Raw data Start Marker

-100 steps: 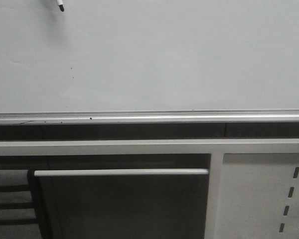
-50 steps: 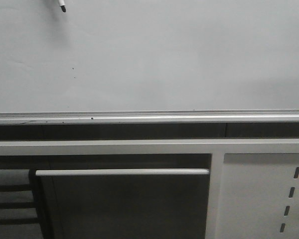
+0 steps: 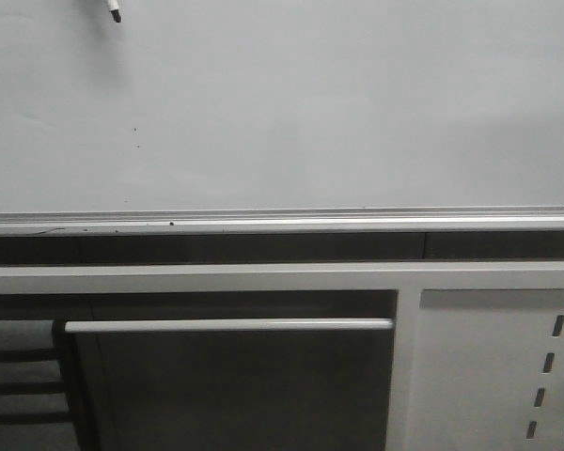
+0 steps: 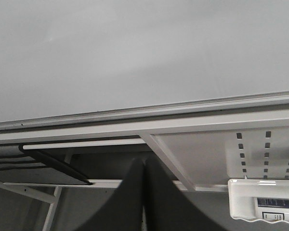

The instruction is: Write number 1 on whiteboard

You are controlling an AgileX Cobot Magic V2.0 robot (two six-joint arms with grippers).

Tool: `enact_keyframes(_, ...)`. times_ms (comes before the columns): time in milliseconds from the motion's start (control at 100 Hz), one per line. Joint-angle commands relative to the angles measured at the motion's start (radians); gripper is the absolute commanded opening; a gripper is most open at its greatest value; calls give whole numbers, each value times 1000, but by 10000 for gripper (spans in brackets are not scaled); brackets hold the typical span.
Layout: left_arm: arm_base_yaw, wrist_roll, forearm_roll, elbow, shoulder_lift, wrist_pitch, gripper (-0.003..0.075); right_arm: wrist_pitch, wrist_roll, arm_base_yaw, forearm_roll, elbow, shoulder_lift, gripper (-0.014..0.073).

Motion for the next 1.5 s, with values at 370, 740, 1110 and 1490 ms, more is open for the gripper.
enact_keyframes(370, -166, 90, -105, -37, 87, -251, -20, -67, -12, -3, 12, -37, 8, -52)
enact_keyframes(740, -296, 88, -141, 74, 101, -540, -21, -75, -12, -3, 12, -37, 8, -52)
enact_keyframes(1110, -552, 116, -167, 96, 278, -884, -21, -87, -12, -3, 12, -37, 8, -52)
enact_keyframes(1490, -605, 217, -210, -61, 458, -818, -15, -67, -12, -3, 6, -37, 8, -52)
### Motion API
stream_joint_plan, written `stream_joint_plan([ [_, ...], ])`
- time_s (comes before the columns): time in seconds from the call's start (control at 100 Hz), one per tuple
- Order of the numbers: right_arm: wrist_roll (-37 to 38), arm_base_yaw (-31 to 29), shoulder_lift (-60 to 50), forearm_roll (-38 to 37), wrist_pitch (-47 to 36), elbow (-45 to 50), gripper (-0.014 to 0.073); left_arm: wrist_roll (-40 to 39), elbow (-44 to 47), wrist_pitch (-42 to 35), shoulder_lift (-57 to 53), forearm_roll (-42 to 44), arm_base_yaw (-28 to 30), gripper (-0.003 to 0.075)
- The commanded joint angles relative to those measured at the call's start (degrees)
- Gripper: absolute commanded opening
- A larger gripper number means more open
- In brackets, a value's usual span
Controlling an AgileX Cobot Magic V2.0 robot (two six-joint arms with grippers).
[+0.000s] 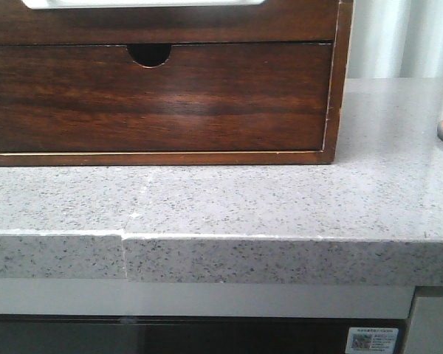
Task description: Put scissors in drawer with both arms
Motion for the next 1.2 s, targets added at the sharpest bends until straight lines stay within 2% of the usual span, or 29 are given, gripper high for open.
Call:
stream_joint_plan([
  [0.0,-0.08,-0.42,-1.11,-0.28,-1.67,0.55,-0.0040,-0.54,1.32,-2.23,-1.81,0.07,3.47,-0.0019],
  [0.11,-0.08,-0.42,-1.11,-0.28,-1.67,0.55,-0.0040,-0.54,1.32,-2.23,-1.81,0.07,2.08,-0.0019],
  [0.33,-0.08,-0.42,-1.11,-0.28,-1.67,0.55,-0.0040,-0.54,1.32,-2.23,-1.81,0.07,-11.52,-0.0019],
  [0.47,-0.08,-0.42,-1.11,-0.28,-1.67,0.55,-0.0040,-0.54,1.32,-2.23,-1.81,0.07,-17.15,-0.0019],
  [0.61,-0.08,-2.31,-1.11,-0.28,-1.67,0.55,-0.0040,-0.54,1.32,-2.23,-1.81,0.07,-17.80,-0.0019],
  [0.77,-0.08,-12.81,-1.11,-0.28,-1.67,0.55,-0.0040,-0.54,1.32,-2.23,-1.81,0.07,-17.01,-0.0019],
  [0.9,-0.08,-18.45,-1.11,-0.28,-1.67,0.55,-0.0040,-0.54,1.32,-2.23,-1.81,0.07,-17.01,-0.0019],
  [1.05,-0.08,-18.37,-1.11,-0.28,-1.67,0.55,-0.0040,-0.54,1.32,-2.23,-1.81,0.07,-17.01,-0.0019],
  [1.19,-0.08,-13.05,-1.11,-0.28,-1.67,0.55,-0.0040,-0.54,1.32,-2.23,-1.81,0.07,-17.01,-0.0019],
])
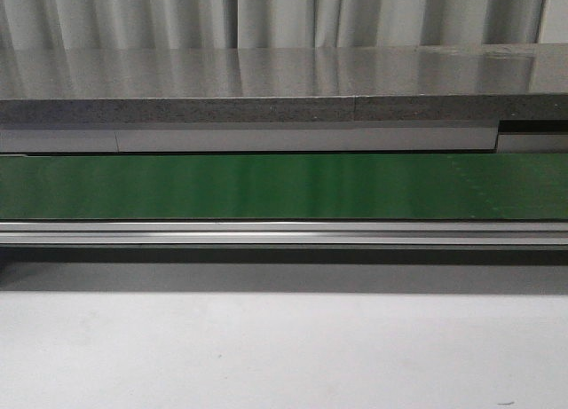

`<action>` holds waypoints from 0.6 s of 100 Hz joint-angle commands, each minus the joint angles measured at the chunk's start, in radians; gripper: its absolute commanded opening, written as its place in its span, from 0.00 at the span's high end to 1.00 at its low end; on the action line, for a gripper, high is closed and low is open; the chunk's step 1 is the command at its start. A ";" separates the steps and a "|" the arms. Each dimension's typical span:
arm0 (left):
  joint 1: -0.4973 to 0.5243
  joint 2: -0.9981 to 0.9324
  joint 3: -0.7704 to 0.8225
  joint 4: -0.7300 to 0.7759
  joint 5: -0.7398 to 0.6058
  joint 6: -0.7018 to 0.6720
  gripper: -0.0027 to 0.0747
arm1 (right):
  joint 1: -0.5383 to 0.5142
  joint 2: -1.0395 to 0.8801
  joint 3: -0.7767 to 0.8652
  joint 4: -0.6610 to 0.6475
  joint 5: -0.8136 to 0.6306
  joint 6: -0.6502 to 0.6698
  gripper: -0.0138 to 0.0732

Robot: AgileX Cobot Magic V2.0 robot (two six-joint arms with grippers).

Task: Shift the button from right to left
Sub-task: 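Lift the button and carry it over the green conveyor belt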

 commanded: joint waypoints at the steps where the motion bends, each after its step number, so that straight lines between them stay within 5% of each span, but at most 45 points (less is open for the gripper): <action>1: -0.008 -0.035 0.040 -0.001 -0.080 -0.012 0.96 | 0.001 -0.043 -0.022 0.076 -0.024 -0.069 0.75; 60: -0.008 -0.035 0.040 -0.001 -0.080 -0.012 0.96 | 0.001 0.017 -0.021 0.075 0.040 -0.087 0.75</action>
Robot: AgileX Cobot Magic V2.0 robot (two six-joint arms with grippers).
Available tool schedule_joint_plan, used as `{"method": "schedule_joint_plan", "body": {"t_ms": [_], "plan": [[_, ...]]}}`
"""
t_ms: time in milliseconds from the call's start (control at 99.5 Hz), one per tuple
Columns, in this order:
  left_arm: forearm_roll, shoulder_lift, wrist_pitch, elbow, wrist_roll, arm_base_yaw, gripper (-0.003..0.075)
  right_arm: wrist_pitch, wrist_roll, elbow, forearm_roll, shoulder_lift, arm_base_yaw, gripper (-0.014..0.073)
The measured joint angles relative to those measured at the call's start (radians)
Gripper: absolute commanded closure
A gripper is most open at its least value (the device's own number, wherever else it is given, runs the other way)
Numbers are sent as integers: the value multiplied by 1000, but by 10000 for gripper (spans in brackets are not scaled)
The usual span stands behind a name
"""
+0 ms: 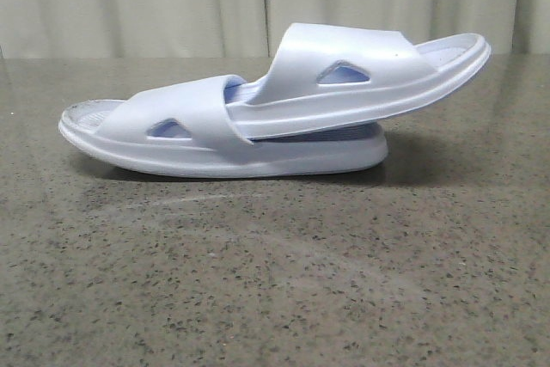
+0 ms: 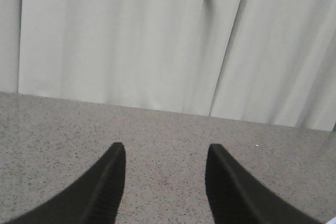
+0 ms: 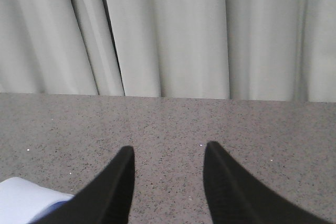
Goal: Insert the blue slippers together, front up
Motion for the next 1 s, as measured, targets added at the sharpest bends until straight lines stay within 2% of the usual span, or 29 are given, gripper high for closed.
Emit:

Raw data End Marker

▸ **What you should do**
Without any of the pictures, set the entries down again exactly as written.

▸ **Exercise result**
-100 steps: 
-50 steps: 
+0 steps: 
+0 steps: 

The instruction is: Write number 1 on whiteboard

You are controlling an AgileX Cobot Magic V2.0 robot (two six-joint arms with grippers).

Tool: `enact_keyframes(_, ...)`. times_ms (comes before the columns): time in milliseconds from the motion's start (control at 100 Hz), one per line. Joint-angle commands relative to the angles measured at the motion's start (radians); gripper is the absolute commanded opening; a gripper is most open at its greatest value; calls give whole numbers, each value times 1000, but by 10000 for gripper (spans in brackets are not scaled); brackets hold the typical span.
Layout: left_arm: arm_base_yaw, wrist_roll, forearm_roll, elbow, shoulder_lift, wrist_pitch, gripper (-0.003..0.075); right_arm: wrist_pitch, wrist_roll, arm_base_yaw, forearm_roll, elbow, shoulder_lift, gripper (-0.014..0.073).

Motion for the next 1.5 s, with values at 370, 740, 1110 and 1490 ms, more is open for the gripper.
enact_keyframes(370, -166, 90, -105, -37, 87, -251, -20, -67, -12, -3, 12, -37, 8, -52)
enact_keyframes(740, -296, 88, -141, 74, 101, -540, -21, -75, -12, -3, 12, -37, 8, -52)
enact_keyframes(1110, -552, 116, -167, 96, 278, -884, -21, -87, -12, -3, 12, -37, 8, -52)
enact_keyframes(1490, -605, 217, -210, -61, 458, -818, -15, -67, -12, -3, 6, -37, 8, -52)
### Motion API
stream_joint_plan, written `stream_joint_plan([ [_, ...], ])`
- time_s (comes before the columns): time in seconds from the call's start (control at 100 Hz), one per tuple
- Order of the numbers: right_arm: wrist_roll (-37 to 38), arm_base_yaw (-31 to 29), shoulder_lift (-60 to 50), forearm_roll (-38 to 37), wrist_pitch (-47 to 36), elbow (-45 to 50), gripper (-0.014 to 0.073); left_arm: wrist_roll (-40 to 39), elbow (-44 to 47), wrist_pitch (-42 to 35), shoulder_lift (-57 to 53), forearm_roll (-42 to 44), arm_base_yaw (-28 to 30), gripper (-0.003 to 0.075)
- The commanded joint angles relative to those measured at the call's start (degrees)
- Gripper: absolute commanded opening
- A larger gripper number means more open
- In brackets, a value's usual span
Controlling an AgileX Cobot Magic V2.0 robot (two six-joint arms with grippers).
[+0.000s] 
Task description: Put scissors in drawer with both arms
Motion for the next 1.2 s, targets added at the sharpest bends until straight lines stay within 2% of the usual span, or 29 are given, gripper high for open.
Call:
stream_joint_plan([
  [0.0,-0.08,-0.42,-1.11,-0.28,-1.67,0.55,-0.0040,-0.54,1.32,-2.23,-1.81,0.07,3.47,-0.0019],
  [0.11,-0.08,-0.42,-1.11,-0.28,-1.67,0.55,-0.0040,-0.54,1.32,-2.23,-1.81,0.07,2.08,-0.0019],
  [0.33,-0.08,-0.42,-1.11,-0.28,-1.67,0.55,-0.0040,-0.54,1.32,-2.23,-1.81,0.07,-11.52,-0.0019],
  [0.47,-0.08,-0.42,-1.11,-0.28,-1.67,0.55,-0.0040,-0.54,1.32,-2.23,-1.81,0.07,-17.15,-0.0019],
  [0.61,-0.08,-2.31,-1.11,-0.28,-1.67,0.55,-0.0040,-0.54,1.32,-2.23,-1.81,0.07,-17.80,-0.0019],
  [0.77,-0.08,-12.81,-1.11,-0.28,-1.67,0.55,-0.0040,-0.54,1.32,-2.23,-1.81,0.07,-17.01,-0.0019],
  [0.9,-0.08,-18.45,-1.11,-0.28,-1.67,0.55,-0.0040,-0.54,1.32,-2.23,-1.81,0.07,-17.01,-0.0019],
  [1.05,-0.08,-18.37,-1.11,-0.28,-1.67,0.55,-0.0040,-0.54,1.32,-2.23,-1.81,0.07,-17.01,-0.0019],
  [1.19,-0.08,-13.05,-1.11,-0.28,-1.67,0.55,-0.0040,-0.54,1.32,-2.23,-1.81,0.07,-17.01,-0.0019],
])

`<action>` holds waypoints from 0.6 s of 100 Hz joint-angle commands, each minus the joint angles measured at the chunk's start, in radians; gripper: its absolute commanded opening, written as its place in its span, from 0.00 at the span's high end to 1.00 at its low end; on the action line, for a gripper, high is closed and low is open; the chunk's step 1 is the command at its start. A ";" separates the steps and a "|" the arms. Each dimension's typical span:
arm0 (left):
  joint 1: -0.4973 to 0.5243
  joint 2: -0.9981 to 0.9324
  joint 3: -0.7704 to 0.8225
  joint 4: -0.7300 to 0.7759
  joint 5: -0.7398 to 0.6058
  joint 6: -0.7018 to 0.6720
  gripper: -0.0027 to 0.0747
arm1 (right):
  joint 1: -0.5383 to 0.5142
  joint 2: -1.0395 to 0.8801
  joint 3: -0.7767 to 0.8652
  joint 4: -0.6610 to 0.6475
  joint 5: -0.8136 to 0.6306
  joint 6: -0.6502 to 0.6698
  gripper: -0.0138 to 0.0732

Robot: AgileX Cobot Magic V2.0 robot (two six-joint arms with grippers).

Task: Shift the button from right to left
Sub-task: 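Lift the button and carry it over the green conveyor belt
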
 commanded: joint waypoints at the steps where the motion bends, each after its step number, so that straight lines between them stay within 5% of each span, but at most 45 points (less is open for the gripper): <action>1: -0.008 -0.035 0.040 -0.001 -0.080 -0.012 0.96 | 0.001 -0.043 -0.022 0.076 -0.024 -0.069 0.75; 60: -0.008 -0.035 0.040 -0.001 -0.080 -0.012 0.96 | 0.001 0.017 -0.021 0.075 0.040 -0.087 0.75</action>
Robot: AgileX Cobot Magic V2.0 robot (two six-joint arms with grippers).
Available tool schedule_joint_plan, used as `{"method": "schedule_joint_plan", "body": {"t_ms": [_], "plan": [[_, ...]]}}`
"""
t_ms: time in milliseconds from the call's start (control at 99.5 Hz), one per tuple
Columns, in this order:
  left_arm: forearm_roll, shoulder_lift, wrist_pitch, elbow, wrist_roll, arm_base_yaw, gripper (-0.003..0.075)
  right_arm: wrist_pitch, wrist_roll, elbow, forearm_roll, shoulder_lift, arm_base_yaw, gripper (-0.014..0.073)
The measured joint angles relative to those measured at the call's start (radians)
Gripper: absolute commanded closure
A gripper is most open at its least value (the device's own number, wherever else it is given, runs the other way)
Numbers are sent as integers: the value multiplied by 1000, but by 10000 for gripper (spans in brackets are not scaled)
The usual span stands behind a name
"""
+0 ms: 
+0 ms: 
+0 ms: 
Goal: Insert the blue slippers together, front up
Motion for the next 1 s, as measured, targets added at the sharpest bends until straight lines stay within 2% of the usual span, or 29 are given, gripper high for closed.
Emit:

There's no more to the answer.